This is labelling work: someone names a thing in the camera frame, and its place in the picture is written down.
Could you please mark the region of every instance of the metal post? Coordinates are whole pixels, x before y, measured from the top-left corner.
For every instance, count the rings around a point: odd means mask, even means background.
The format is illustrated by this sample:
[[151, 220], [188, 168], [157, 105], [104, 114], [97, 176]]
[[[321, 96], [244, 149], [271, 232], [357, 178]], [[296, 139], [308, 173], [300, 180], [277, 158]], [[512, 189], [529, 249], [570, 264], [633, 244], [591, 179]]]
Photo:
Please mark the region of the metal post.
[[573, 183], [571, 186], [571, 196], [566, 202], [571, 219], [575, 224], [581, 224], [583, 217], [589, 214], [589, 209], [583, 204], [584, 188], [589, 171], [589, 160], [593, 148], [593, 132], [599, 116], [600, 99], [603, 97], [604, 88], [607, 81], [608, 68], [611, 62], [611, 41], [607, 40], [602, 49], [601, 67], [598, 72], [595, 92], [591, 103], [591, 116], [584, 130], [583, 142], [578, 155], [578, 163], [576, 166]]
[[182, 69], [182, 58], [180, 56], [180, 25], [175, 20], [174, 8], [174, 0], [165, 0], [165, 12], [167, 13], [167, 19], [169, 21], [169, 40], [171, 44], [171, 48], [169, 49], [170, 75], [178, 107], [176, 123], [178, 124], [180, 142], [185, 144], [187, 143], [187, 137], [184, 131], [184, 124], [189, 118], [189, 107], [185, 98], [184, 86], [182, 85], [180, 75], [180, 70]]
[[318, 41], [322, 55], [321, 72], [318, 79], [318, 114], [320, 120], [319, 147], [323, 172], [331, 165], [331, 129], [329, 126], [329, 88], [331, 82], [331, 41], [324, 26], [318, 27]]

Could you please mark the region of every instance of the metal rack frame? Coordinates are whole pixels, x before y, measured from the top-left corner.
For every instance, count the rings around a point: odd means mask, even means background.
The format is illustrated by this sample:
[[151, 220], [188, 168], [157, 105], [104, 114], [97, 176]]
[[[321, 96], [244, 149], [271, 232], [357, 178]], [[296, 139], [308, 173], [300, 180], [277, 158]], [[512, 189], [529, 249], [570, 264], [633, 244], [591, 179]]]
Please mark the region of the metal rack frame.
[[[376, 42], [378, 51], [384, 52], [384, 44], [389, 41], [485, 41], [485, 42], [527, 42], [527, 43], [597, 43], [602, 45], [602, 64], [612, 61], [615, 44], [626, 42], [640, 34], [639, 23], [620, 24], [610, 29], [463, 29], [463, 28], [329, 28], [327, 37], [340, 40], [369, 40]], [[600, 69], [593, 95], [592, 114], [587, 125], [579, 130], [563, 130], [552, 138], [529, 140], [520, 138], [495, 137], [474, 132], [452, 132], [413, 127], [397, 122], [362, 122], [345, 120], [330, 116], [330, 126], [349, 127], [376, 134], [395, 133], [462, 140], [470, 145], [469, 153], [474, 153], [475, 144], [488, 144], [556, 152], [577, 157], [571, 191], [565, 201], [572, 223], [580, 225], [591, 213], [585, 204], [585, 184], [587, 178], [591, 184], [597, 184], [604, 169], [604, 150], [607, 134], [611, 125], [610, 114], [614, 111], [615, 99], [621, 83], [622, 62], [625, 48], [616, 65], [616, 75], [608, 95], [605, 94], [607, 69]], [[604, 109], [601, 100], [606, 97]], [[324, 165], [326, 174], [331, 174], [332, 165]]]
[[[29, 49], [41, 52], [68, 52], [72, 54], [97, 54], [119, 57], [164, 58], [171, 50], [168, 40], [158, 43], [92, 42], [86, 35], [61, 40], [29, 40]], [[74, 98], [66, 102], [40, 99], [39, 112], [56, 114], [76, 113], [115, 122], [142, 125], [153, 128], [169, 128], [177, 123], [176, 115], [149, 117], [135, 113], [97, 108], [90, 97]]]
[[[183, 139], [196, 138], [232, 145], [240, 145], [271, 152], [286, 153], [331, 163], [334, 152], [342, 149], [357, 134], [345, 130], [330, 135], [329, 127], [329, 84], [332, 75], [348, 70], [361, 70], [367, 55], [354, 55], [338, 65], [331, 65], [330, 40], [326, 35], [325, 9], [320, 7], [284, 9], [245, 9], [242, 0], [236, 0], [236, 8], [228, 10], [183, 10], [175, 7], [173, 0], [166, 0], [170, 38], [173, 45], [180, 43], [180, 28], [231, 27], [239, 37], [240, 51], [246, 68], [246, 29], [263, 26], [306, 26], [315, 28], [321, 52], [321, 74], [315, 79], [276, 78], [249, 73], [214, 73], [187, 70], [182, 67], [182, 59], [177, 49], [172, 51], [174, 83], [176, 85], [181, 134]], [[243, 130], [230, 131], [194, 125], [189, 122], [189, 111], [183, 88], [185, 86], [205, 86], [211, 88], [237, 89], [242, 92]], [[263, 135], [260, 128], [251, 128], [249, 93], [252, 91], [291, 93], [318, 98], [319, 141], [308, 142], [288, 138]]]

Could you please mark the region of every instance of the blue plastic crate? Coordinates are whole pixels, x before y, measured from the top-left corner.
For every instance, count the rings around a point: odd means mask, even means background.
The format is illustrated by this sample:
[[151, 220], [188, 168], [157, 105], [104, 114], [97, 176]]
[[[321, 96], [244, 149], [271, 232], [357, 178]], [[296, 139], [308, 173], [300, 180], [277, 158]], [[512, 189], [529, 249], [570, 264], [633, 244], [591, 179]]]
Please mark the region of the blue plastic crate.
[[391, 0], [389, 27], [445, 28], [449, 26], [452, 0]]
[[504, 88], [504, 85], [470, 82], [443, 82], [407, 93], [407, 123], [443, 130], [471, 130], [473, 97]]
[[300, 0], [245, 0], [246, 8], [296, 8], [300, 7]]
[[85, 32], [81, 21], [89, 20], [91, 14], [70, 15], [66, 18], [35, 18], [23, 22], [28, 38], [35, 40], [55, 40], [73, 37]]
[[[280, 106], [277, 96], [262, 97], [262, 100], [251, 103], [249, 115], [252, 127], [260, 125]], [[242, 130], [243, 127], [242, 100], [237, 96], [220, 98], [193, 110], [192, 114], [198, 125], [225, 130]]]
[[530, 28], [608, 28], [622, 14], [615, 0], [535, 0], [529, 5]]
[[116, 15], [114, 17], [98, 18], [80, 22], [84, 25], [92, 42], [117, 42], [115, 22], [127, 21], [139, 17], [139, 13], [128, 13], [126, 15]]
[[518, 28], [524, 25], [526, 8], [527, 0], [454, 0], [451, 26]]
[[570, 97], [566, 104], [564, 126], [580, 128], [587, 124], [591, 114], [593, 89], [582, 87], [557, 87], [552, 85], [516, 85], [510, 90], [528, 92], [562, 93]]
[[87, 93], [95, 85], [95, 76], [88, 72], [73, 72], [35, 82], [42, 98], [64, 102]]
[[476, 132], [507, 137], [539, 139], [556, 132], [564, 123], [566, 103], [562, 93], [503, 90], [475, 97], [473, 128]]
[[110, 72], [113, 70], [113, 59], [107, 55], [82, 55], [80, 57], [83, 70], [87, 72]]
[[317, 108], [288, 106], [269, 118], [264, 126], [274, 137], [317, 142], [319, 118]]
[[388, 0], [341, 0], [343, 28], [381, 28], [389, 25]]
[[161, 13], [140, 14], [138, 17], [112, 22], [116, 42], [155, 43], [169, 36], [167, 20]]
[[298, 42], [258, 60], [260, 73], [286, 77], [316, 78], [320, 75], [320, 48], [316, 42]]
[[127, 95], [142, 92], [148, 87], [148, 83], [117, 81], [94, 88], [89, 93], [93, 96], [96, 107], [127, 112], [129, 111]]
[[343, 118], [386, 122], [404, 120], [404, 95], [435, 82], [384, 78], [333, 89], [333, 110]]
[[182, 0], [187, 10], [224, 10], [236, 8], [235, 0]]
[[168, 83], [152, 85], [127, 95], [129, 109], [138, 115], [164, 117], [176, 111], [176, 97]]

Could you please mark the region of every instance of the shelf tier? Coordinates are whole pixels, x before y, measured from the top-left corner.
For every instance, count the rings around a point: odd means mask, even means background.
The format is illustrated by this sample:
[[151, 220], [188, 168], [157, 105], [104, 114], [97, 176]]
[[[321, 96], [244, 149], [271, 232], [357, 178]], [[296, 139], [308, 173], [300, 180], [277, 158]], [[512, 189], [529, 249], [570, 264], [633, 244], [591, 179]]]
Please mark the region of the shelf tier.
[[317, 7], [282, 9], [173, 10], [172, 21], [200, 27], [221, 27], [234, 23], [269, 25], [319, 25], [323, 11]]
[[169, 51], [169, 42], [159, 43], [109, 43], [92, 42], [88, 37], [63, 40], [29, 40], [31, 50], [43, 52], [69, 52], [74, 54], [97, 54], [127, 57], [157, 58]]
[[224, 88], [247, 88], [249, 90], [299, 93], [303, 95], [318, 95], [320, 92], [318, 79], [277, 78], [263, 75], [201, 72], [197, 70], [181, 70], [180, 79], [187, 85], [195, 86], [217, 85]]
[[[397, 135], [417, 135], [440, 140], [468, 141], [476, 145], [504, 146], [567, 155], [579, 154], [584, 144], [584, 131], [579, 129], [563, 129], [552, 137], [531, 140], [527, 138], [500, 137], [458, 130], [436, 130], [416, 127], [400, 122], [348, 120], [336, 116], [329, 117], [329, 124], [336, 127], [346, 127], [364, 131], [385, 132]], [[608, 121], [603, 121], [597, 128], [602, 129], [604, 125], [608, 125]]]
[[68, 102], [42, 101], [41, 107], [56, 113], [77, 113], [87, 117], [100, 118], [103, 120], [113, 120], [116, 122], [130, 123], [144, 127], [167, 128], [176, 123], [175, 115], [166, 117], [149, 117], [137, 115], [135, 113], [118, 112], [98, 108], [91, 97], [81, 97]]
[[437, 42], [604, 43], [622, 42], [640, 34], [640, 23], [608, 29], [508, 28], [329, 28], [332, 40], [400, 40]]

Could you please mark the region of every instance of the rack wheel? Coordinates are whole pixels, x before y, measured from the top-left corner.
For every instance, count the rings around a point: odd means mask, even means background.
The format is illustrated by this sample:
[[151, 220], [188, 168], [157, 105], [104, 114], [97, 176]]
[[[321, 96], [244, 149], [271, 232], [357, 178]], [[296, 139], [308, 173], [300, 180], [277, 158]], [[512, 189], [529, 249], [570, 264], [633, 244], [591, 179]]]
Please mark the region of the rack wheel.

Aim of the task
Using the data above, copy each line that contains "whole".

Result of this exercise
Could you please mark the region of every instance of the metal post? Coordinates are whole pixels, x before y, measured from the top-left corner.
Could you please mark the region of every instance of the metal rack frame? Coordinates are whole pixels, x before y, measured from the top-left corner.
Could you please mark the region of every instance of the blue plastic crate? Coordinates are whole pixels, x before y, measured from the top-left corner.
Could you please mark the region of every instance of the shelf tier? Coordinates are whole pixels, x before y, measured from the top-left corner.
Could you please mark the region of every instance of the rack wheel? Coordinates are whole pixels, x before y, measured from the top-left corner.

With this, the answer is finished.